### [Task directions]
Reproduce the following material exactly, including every line.
[Data below Boundary: Start]
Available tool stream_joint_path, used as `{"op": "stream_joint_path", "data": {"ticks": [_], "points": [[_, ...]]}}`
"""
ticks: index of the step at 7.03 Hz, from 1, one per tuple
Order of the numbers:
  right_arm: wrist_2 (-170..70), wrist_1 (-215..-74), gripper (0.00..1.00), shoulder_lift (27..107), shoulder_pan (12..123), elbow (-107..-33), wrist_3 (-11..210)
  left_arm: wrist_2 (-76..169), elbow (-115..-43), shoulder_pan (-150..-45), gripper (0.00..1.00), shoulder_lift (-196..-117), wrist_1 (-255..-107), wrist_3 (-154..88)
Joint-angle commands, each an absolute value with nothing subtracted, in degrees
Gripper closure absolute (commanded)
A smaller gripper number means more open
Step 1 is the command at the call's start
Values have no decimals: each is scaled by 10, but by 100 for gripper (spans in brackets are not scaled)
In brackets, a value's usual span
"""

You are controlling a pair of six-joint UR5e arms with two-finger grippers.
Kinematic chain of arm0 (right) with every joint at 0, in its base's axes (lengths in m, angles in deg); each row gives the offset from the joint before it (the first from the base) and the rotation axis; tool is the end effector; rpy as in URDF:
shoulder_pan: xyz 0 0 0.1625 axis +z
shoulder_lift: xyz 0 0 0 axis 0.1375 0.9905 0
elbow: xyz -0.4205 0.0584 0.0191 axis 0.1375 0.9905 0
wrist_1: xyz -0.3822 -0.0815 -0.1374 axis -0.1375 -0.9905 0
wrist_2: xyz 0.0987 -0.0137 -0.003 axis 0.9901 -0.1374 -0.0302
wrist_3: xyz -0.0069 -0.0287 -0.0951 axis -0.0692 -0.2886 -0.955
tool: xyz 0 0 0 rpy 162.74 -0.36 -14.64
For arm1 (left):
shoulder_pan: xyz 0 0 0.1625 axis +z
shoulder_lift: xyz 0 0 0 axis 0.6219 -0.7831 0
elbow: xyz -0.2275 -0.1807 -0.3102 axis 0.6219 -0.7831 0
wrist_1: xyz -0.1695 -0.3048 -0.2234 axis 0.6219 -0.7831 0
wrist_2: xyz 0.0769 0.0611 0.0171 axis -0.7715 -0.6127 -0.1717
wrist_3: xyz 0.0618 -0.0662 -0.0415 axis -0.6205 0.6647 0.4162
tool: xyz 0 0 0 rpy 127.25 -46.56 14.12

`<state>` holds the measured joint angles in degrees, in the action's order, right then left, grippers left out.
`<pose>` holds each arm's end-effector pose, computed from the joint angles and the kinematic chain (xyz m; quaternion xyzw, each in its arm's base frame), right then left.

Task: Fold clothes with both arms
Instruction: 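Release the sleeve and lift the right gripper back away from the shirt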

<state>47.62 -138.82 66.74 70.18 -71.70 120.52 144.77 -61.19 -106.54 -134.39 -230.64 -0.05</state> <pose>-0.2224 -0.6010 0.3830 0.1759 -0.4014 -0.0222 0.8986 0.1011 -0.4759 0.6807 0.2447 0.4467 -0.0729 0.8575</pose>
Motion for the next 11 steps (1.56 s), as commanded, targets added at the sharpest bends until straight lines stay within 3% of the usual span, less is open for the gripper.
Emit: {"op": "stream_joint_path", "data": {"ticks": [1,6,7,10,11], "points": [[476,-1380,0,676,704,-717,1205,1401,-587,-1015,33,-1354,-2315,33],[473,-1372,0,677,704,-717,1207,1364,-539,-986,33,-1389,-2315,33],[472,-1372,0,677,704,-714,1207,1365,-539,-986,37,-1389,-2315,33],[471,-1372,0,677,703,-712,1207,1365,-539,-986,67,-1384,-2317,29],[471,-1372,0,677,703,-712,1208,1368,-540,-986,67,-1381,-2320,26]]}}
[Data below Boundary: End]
### [Task result]
Available tool stream_joint_path, used as `{"op": "stream_joint_path", "data": {"ticks": [_], "points": [[_, ...]]}}`
"""
ticks: index of the step at 7.03 Hz, from 1, one per tuple
Order of the numbers:
  right_arm: wrist_2 (-170..70), wrist_1 (-215..-74), gripper (0.00..1.00), shoulder_lift (27..107), shoulder_pan (12..123), elbow (-107..-33), wrist_3 (-11..210)
  left_arm: wrist_2 (-76..169), elbow (-115..-43), shoulder_pan (-150..-45), gripper (0.00..1.00), shoulder_lift (-196..-117), wrist_1 (-255..-107), wrist_3 (-154..88)
Joint-angle commands, each an absolute value with nothing subtracted, in degrees
Gripper closure absolute (commanded)
A smaller gripper number means more open
Step 1 is the command at the call's start
Values have no decimals: each is scaled by 10, but by 100 for gripper (spans in brackets are not scaled)
In brackets, a value's usual span
"""

You are controlling a pair of six-joint UR5e arms with two-finger grippers.
Kinematic chain of arm0 (right) with every joint at 0, in its base's axes (lengths in m, angles in deg); each row gives the offset from the joint before it (the first from the base) and the rotation axis; tool is the end effector; rpy as in URDF:
shoulder_pan: xyz 0 0 0.1625 axis +z
shoulder_lift: xyz 0 0 0 axis 0.1375 0.9905 0
elbow: xyz -0.4205 0.0584 0.0191 axis 0.1375 0.9905 0
wrist_1: xyz -0.3822 -0.0815 -0.1374 axis -0.1375 -0.9905 0
wrist_2: xyz 0.0987 -0.0137 -0.003 axis 0.9901 -0.1374 -0.0302
wrist_3: xyz -0.0069 -0.0287 -0.0951 axis -0.0692 -0.2886 -0.955
tool: xyz 0 0 0 rpy 162.74 -0.36 -14.64
For arm1 (left):
shoulder_pan: xyz 0 0 0.1625 axis +z
shoulder_lift: xyz 0 0 0 axis 0.6219 -0.7831 0
elbow: xyz -0.2275 -0.1807 -0.3102 axis 0.6219 -0.7831 0
wrist_1: xyz -0.1695 -0.3048 -0.2234 axis 0.6219 -0.7831 0
wrist_2: xyz 0.0769 0.0611 0.0171 axis -0.7715 -0.6127 -0.1717
wrist_3: xyz 0.0618 -0.0662 -0.0415 axis -0.6205 0.6647 0.4162
tool: xyz 0 0 0 rpy 127.25 -46.56 14.12

`<state>` holds the measured joint angles in degrees, in the action's order, right then left, grippers left out.
`<pose>` holds each arm's end-effector pose, computed from the joint angles and the kinematic chain (xyz m; quaternion xyzw, each in its arm's base frame), right then left.

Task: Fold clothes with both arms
Instruction: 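Release the sleeve and lift the right gripper back away from the shirt
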
<state>47.62 -138.82 66.74 70.18 -71.70 120.52 144.77 -61.19 -106.54 -134.39 -230.64 -0.05</state> <pose>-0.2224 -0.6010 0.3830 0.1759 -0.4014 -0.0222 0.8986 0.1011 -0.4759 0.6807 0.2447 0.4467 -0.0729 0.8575</pose>
Motion for the next 11 steps (1.56 s), as commanded, targets added at the sharpest bends until straight lines stay within 3% of the usual span, less is open for the gripper.
Emit: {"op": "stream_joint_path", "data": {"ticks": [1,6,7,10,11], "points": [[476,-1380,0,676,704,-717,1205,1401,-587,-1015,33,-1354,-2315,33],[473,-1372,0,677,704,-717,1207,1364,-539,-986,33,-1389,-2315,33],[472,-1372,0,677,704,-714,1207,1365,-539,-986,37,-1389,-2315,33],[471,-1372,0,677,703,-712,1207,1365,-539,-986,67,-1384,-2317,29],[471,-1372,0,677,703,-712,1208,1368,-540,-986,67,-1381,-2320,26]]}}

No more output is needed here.